Dari sinilah kemudian muncul istilah ryousai kenbo 賢母良妻 atau istri yang baik dan ibu yang bijak. Ryousai kenbo yang diciptakan oleh Nakamura Masanao pada 1875, mewakili peran ideal perempuan yang pengaruhnya berlanjut hingga hari ini. Melalui ryousai kenbo , perempuan diharapkan menguasai keterampilan domestik, seperti menjahit, memasak, serta mengembangkan keterampilan moral dan intelektual untuk membesarkan anak-anak yang kuat dan cerdas demi bangsa.
Kumiko Fujimura-Fanselow, profesor pendidikan dan studi perempuan dari Toyo Eiwa dalam The Japanese Ideology of ‘Good Wives and Wise Mother (1991) menjelaskan, selama Perang Dunia II, ryousai kenbo diajarkan untuk mempromosikan kebijakan negara yang konservatif, nasionalistik, dan militeristik guna membantu mengembangkan ekonomi kapitalistik.
Dari akhir 1890-an hingga akhir Perang Dunia II, ryousai kenbo jadi semakin lazim ditemukan di media massa dan sekolah-sekolah putri negeri dan swasta tingkat yang lebih tinggi. Masyarakat Jepang pun hingga sekarang menginternalisasi peran gender tradisional ini dengan pusat pembagian peran domestik perempuan dan peran publik laki-laki. Artinya, begitu seorang perempuan hamil atau memiliki anak, dia diharapkan meninggalkan pekerjaannya, tinggal di rumah, dan mendahulukan keluarganya.
Baca juga: Serba Salah Jadi Ibu Pekerja Hari Ini
Laki-laki Rentan Alami Kekerasan Serupa
Matahara sebenarnya tak hanya berdampak pada perempuan, tapi juga pada laki-laki. Adalah patahara (パタハ) atau paternity harrasement, diskriminasi atas peran domestik yang dipilih bapak pekerja saat memutuskan ambil cuti paternal.
Glen Wood, warga negara asing yang bekerja di Mitsubishi UFJ Morgan Stanley Securities dalam Tokyo Weekender misalnya, menceritakan pengalamannya mengalami patahara. Ia secara bertahap didemosi kemudian dipecat dari pekerjaannya sebagai manajer ekuitas setelah meminta cuti paternal. Dilucuti dari tanggung jawab manajerial dan dipaksa untuk melakukan tugas-tugas kasar, situasi ini pun mempengaruhi kesehatannya. Setelah mengambil cuti sakit, perusahaan menawarkan kontrak baru dengan penurunan gaji yang signifikan yang ia tolak. Setelah gajinya dihentikan, Wood berbicara kepada pers tapi justru dipecat.

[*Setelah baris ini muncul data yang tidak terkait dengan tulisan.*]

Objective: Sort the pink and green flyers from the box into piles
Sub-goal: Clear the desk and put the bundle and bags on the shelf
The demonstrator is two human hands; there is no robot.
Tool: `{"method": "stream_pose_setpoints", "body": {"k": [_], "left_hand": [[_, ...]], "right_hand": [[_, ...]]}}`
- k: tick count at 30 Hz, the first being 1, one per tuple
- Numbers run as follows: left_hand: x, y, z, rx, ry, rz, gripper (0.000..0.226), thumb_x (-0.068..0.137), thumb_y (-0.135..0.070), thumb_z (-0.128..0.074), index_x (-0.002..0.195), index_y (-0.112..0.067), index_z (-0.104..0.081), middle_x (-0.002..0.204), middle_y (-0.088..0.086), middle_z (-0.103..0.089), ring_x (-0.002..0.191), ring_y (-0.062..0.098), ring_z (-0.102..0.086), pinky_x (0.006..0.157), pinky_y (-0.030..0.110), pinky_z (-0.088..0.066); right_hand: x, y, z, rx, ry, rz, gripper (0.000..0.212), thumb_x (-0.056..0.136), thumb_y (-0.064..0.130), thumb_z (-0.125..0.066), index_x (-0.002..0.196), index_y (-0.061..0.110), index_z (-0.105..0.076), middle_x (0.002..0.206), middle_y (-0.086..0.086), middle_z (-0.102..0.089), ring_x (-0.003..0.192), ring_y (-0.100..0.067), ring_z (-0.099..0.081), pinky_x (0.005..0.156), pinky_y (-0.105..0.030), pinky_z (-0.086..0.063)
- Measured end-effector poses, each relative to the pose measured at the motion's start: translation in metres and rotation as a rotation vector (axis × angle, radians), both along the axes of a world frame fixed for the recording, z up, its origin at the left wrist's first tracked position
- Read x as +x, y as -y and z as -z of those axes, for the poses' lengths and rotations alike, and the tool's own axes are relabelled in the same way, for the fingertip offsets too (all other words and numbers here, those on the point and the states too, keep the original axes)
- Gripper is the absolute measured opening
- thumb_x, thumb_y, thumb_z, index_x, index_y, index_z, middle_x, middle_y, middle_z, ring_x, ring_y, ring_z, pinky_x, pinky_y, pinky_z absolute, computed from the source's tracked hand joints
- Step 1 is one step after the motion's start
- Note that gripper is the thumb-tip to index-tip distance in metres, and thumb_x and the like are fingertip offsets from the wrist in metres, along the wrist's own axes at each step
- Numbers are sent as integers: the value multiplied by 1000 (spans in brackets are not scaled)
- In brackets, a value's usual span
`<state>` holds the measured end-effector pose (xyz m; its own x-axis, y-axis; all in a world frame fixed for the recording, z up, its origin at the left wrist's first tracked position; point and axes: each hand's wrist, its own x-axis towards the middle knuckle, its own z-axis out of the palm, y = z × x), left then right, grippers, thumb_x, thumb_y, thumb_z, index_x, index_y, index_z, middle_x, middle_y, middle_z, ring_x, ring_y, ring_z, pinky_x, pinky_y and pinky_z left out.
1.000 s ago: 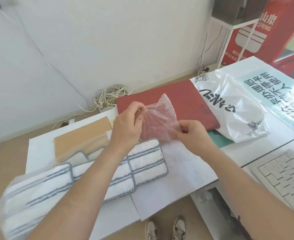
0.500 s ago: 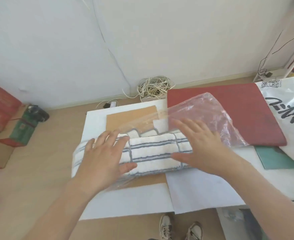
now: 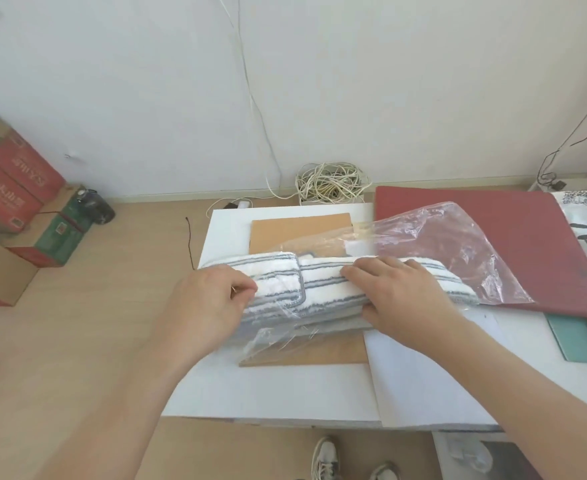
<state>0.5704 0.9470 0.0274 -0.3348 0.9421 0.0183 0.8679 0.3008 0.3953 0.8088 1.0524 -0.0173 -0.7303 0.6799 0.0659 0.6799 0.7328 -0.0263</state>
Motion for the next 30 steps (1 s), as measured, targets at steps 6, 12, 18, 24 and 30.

Dari contoh ini, kita perlu awas bahwa hegemoni peran gender tradisional ini tak mengenal jenis kelamin, meskipun perempuan paling rentan. Dalam hal ini, perusahaan-perusahaan di Jepang tidak akan segan mendiskriminasi atau memecat karyawannya secara sepihak atas dalih efektivitas kinerja perusahaan.